Note that this capability was added to version 0.5.1 of this library. Also note that, while you can safely call startFaceDetection() and stopFaceDetection() regardless of API level, getMaxNumDetectedFaces() should only be called on API Level 14+ devices, or you will be hit with a VerifyError or the equivalent.

Choosing a DeviceProfile

CameraHost exists to provide a hook for you to determine how your app should handle taking pictures and videos. DeviceProfile, on the other hand, provides information about how the device handles taking pictures and videos. Different devices do slightly different things when working with the camera. Sometimes this is based on API level, sometimes it is based on how the device manufacturer tinkered with Android, and sometimes it is based on the underlying camera hardware. DeviceProfile provides a place for the CWAC-Camera project to isolate these differences.

CameraHost has a getDeviceProfile() method that should return an instance of the DeviceProfile to use for the device that is running the app. The implementation of getDeviceProfile() on SimpleCameraHost calls the static getInstance() method on DeviceProfile, which chooses a DeviceProfile based on internal heuristics. If you encounter problems with certain devices, you can detect those in your getDeviceProfile() method and return a DeviceProfile that addresses your needs, otherwise settling for using the library's own choice of DeviceProfile.

Note that SimpleCameraHost.Builder also has a deviceProfile() setter method that you can call, passing in a DeviceProfile that will be used as the default, replacing the system default.

The stock DeviceProfile is largely driven by XML resources. These resources' names are of the form cwac_camera_profile_XXX_YYY, where XXX is the Build.MANUFACTURER and YYY is the Build.MODEL. Both Build.MANUFACTURER and BUILD.MODEL are converted to lowercase and have non-alphanumeric values converted to underscores, to ensure that we wind up with a valid resource filename. Each of those XML resource files has a <deviceProfile> root element, containing child elements for different values that can be overridden:

  • <doesZoomActuallyWork> (a boolean, true or false) overrides the default zoom detection logic, with false meaning that the device lies and zoom is not really supported

  • <maxPictureHeight> (an integer) is the largest number of pixels high to use for the camera picture; a Camera.Size taller than this is ignored

  • <minPictureHeight> (an integer) is the smallest number of pixels high to use for the camera picture; a Camera.Size shorter than this is ignored

  • <pictureDelay> (an integer) is a time in milliseconds to delay taking the picture after updating Camera.Parameters with the picture settings, for devices that seem to reset themselves when the parameters are updated, resulting in messed-up pictures

  • <portraitFFCFlipped> (a boolean, true or false) indicates if the image cleanup work needs to flip the image if it was taken in portrait mode from the front-facing camera

  • <useDeviceOrientation> (a boolean, true or false) indicates if we should skip the setRotation() call on Camera.Parameters due to a device bug, and instead should just use physical orientation in the image cleanup phase to get the picture to turn out right

  • <useTextureView> (a boolean, true or false) overrides the default choice of whether to use a SurfaceView or a TextureView for the preview, normally driven by API level

  • <recordingHint> (ANY, STILL_ONLY, VIDEO_ONLY) indicates whether we should use a specific type of preview and image capture, based upon the intended use of the Camera (this exists solely to work around some device bugs)

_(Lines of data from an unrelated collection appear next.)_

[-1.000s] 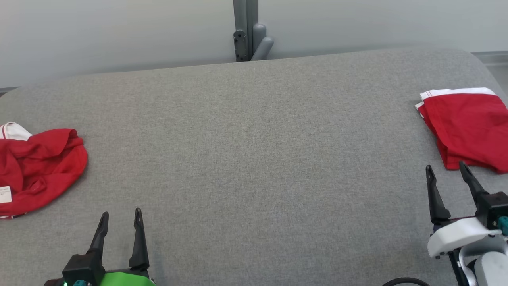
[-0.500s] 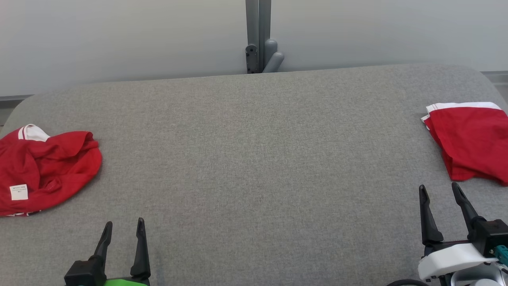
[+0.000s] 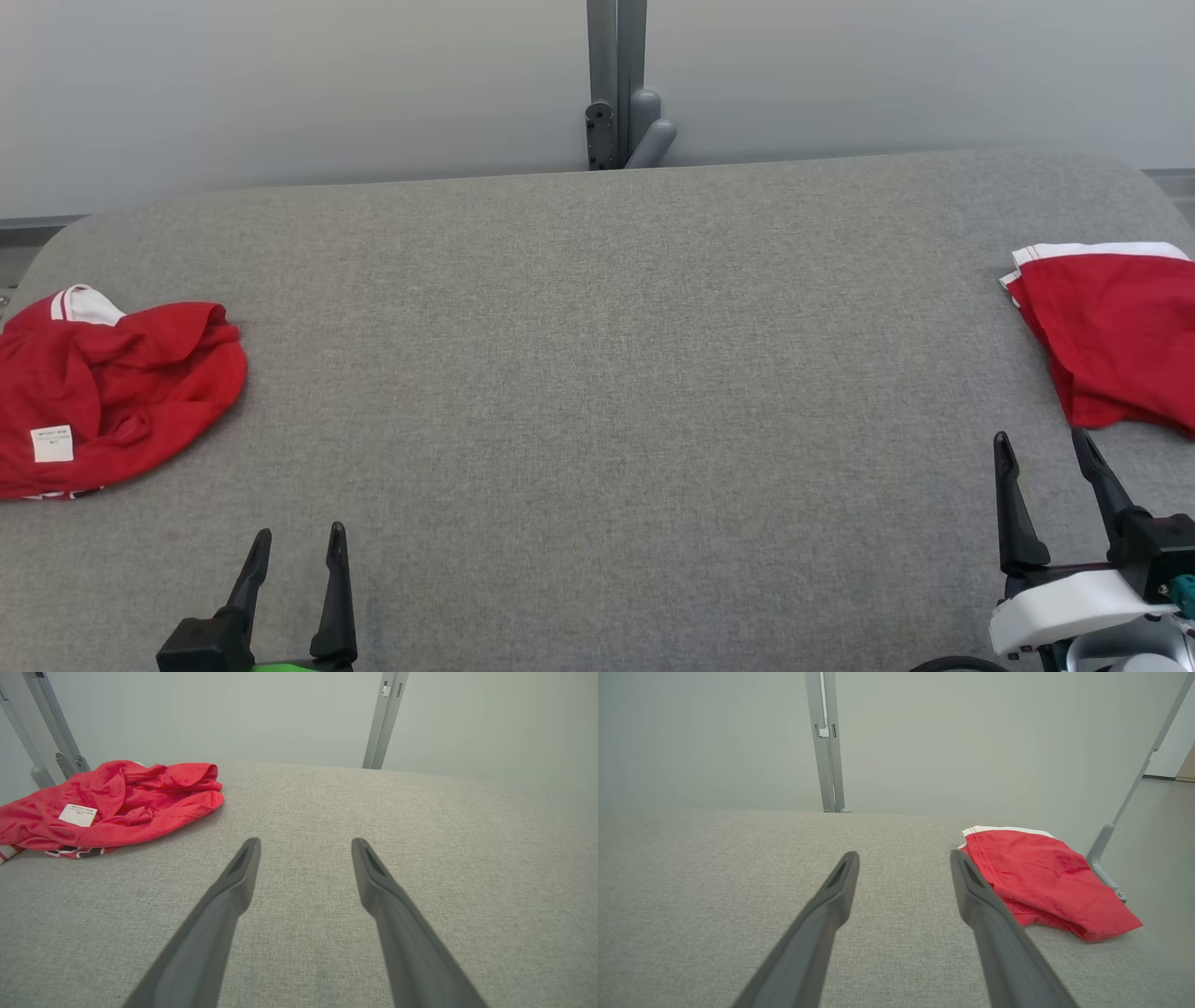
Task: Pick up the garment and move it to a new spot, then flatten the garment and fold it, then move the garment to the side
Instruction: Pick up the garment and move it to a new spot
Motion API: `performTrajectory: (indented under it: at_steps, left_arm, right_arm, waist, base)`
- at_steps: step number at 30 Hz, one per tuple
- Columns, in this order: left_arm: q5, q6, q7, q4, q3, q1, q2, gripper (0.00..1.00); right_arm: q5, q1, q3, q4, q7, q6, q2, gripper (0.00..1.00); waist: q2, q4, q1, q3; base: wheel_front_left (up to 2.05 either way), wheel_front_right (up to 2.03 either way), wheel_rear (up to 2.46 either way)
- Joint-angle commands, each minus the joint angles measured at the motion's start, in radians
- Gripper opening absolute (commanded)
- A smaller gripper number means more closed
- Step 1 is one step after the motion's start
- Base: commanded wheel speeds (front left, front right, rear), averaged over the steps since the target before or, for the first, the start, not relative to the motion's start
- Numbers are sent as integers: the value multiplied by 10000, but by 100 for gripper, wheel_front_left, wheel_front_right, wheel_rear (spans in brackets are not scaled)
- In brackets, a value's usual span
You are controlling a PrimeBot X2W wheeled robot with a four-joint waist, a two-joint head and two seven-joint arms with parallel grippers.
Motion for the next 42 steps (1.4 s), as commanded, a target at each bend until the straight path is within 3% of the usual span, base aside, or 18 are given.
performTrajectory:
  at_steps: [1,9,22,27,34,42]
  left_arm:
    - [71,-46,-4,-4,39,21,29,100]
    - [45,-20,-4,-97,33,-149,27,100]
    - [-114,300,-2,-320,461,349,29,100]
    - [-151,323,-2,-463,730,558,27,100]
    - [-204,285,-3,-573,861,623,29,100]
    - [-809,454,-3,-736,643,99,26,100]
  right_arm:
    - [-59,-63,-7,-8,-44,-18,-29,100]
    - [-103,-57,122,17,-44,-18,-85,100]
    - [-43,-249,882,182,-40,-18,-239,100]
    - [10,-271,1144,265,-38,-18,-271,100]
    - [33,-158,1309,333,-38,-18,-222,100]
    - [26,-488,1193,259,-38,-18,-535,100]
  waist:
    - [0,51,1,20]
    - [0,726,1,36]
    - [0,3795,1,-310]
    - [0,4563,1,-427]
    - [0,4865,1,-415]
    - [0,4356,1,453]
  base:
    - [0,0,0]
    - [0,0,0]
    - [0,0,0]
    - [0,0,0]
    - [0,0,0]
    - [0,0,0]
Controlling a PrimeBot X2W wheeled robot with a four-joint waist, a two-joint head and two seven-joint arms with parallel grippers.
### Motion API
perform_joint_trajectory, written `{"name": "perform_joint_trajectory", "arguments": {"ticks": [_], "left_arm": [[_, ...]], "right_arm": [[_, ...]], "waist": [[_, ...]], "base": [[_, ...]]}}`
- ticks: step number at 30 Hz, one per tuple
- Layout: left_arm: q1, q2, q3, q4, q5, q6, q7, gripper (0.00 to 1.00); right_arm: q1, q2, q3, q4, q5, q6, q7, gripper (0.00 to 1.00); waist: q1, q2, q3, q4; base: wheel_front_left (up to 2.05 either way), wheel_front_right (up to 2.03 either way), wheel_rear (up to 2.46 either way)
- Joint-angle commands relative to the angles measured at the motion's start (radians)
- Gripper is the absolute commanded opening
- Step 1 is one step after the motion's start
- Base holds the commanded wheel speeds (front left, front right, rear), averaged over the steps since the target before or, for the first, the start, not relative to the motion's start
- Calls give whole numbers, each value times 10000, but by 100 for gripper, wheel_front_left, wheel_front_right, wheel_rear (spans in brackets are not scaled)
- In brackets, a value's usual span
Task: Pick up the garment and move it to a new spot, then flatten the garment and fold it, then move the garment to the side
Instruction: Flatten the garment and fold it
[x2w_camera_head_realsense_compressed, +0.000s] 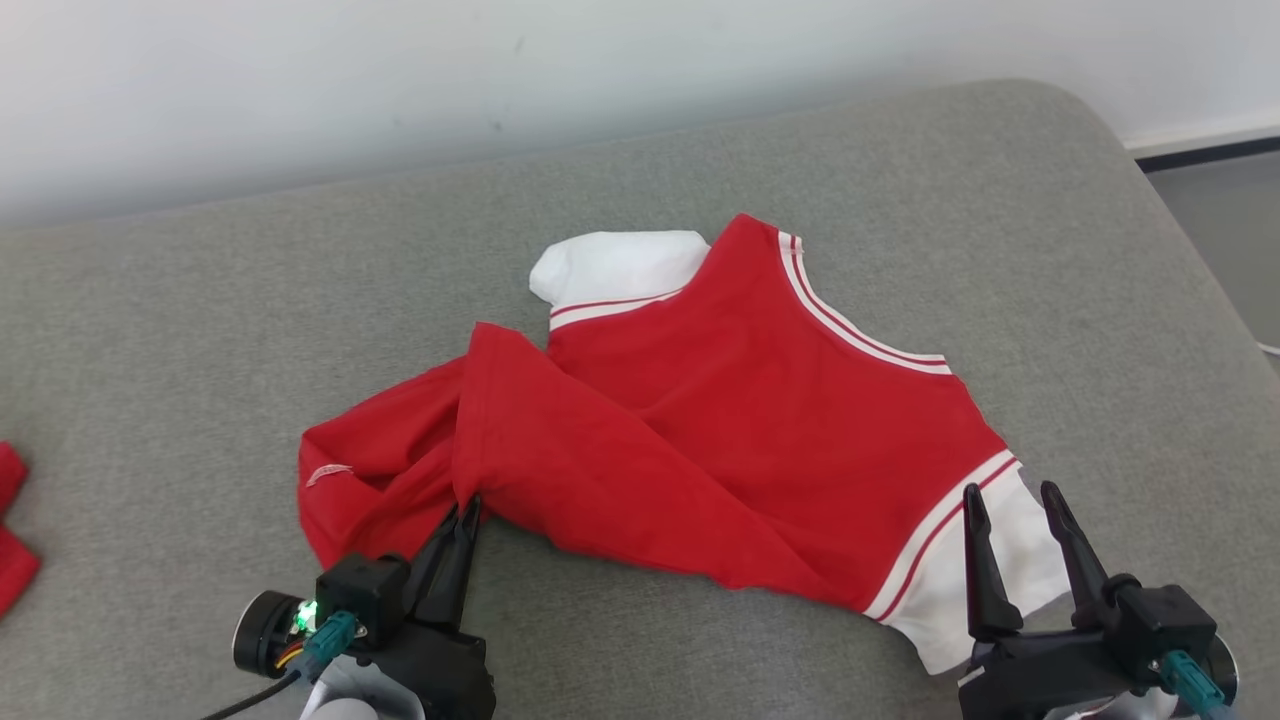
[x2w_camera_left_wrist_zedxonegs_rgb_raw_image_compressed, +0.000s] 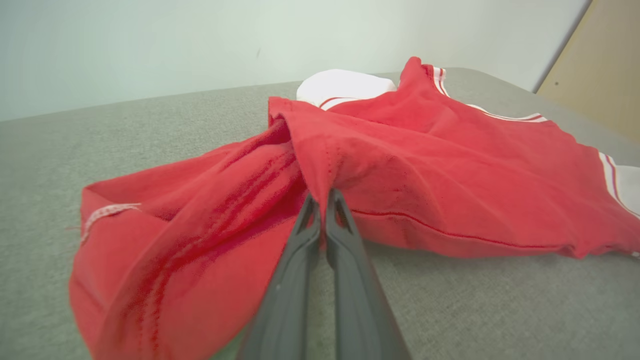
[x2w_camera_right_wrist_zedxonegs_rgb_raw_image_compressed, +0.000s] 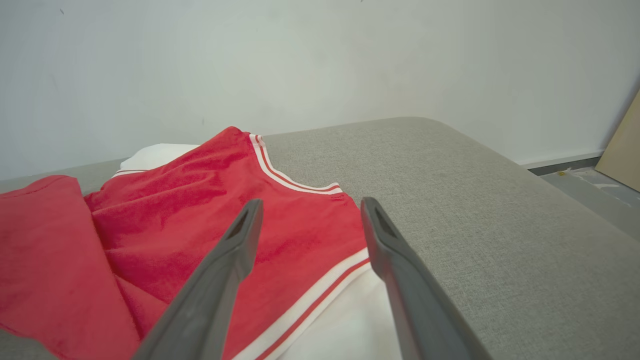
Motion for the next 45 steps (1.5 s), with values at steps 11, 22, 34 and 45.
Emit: {"name": "perform_joint_trajectory", "arguments": {"ticks": [11, 22, 34, 45], "left_arm": [[1602, 385, -236, -1814, 29, -51, 283, 0], [2953, 36, -473, -1619, -440, 115, 183, 100], [3031, -157, -607, -1421, -466, 118, 54, 100], [2633, -131, -615, -450, -806, 10, 16, 100]], "right_arm": [[443, -35, 25, 148, 7, -24, -1, 100], [541, -170, 7, 278, 32, -24, -1, 100], [609, -208, 89, 335, -40, -25, -1, 100], [524, -297, 85, 313, 91, -25, -1, 100]], "waist": [[1, 0, -756, 1096], [1, 0, -910, 1534], [1, 0, -1077, 1604], [1, 0, -860, 1214]], "base": [[0, 0, 0], [0, 0, 0], [0, 0, 0], [0, 0, 0]]}}
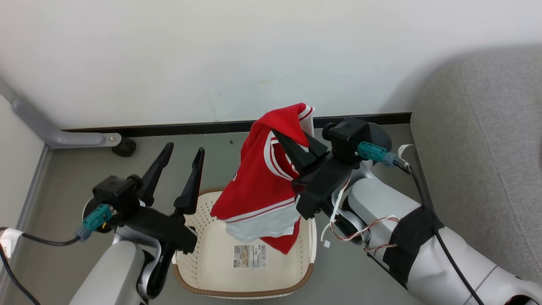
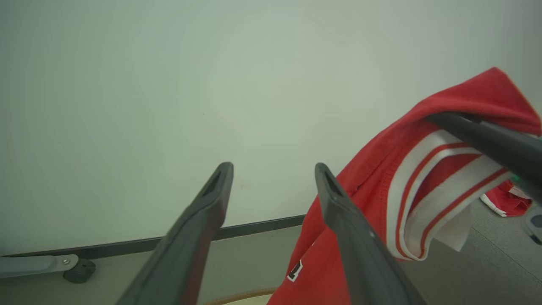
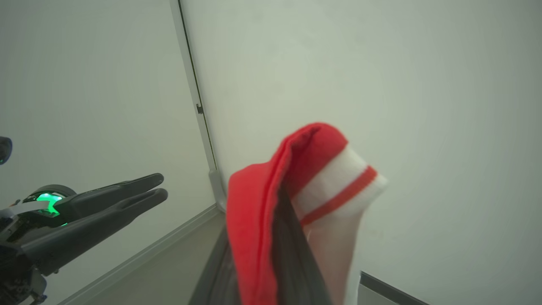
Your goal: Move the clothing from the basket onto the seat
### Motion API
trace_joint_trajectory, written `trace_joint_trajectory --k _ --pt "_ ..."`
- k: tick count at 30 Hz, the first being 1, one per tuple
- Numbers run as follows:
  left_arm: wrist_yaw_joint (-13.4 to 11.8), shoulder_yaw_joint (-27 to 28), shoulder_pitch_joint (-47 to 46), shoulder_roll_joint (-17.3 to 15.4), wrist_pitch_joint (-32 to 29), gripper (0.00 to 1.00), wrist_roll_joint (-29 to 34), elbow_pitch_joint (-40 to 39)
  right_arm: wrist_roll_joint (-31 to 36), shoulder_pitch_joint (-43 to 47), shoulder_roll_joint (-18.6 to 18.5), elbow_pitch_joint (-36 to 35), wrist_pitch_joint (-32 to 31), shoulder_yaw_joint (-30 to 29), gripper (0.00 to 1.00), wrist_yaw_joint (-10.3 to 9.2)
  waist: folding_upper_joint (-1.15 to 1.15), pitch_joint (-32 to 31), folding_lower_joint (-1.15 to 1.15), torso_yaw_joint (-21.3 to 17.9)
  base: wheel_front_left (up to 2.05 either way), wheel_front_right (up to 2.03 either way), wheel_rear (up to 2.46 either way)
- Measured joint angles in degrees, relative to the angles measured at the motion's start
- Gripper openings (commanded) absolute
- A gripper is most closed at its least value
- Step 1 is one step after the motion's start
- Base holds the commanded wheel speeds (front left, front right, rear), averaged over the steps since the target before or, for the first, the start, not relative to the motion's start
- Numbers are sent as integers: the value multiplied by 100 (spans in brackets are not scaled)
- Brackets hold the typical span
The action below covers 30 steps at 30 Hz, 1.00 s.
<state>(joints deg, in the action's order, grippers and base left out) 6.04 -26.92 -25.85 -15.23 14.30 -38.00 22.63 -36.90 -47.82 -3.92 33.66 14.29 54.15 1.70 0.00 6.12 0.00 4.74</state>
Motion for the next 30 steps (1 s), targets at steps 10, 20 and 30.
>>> trace_joint_trajectory --k 10,20,30 --pt "-23 64 417 88 1 100 167 54 14 14 1 77 -1 -270 0 0 0 -108 0 -138 0 0 0" --pt "3 99 778 112 0 100 318 -287 171 0 1 208 0 -549 0 15 0 -198 0 -386 0 0 0" --pt "55 -11 922 170 0 100 464 -693 483 -119 -230 174 0 -797 0 18 0 -241 0 -952 0 0 0"
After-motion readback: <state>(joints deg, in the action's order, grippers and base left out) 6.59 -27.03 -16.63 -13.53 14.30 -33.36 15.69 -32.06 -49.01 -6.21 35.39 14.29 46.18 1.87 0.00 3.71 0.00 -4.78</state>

So long as the resource exists with the right filename, the library should pick it up, so you can add ones in your app if needed.

Working Directly with CameraView

If you wish to eschew fragments, you are welcome to work with CameraView directly. To do this:

  • Add it in Java code by calling its one-parameter constructor, taking your Activity as a parameter. At the present time, CameraView does not support being placed in a layout resource.

  • Call setHost() on the CameraView as early as possible, to make sure that the CameraView is working with the right CameraHost implementation. Alternatively, override getHost() and return the right CameraHost there.

  • Forward the onResume() and onPause() lifecycle events from your activity or fragment to the CameraView.

Otherwise, CameraView should work as a regular View... so long as you do not try to use it in a layout resource.

Using CameraView in a Layout Resource

If you want to use CameraView in a layout resource, you can, but your activity will need to implement the CameraHostProvider interface. This has one required method: getCameraHost(), which returns the CameraHost instance to be used with the CameraView. You would implement this in lieu of calling setHost() yourself.

If you want to take advantage of this and use your own layout in a CameraFragment subclass, simply override onCreateView() and do what you want. The only requirement, other than the CameraHostProvider mentioned above, is that your onCreateView() needs to call the setCameraView() method, supplying the CameraView instance to the superclass.

The demo-layout/ directory contains a small sample project that demonstrates this technique.

Flash Modes

CameraView, as well as CameraFragment, has a getFlashMode() which returns the flash mode from Camera.Parameters.

To adjust the flash mode, you can call flashMode() on your PictureTransaction to specify a mode to apply when the picture is taken. Or, call setFlashMode() on CameraView or CameraFragment when needed. Or, you can manually configure the Camera.Parameters object in adjustPictureParameters() and/or adjustPreviewParameters().

The CameraUtils class has a findBestFlashModeMatch() method that takes a Camera.Parameters object, plus one or more String names of flash modes (e.g., Camera.Parameters.FLASH_MODE_ON), and returns the mode that appears first in your list of strings that is supported by the current camera.

Third-Party Code

kenyee has an implementation of CameraFragment that simply extends from the Android Support package's backport of fragments, for use with the AppCompat backport of the action bar.

Known Limitations

These are above and beyond the bugs filed for this project:

  1. Taking videos in portrait mode is not supported.

  2. While a picture or video is being taken, on some devices, the aspect ratio of the preview gets messed up. The aspect ratio is corrected by CWAC-Camera once the picture or video is completed, but more work is needed to try to prevent this in the first place, or at least mask it a bit better for photos.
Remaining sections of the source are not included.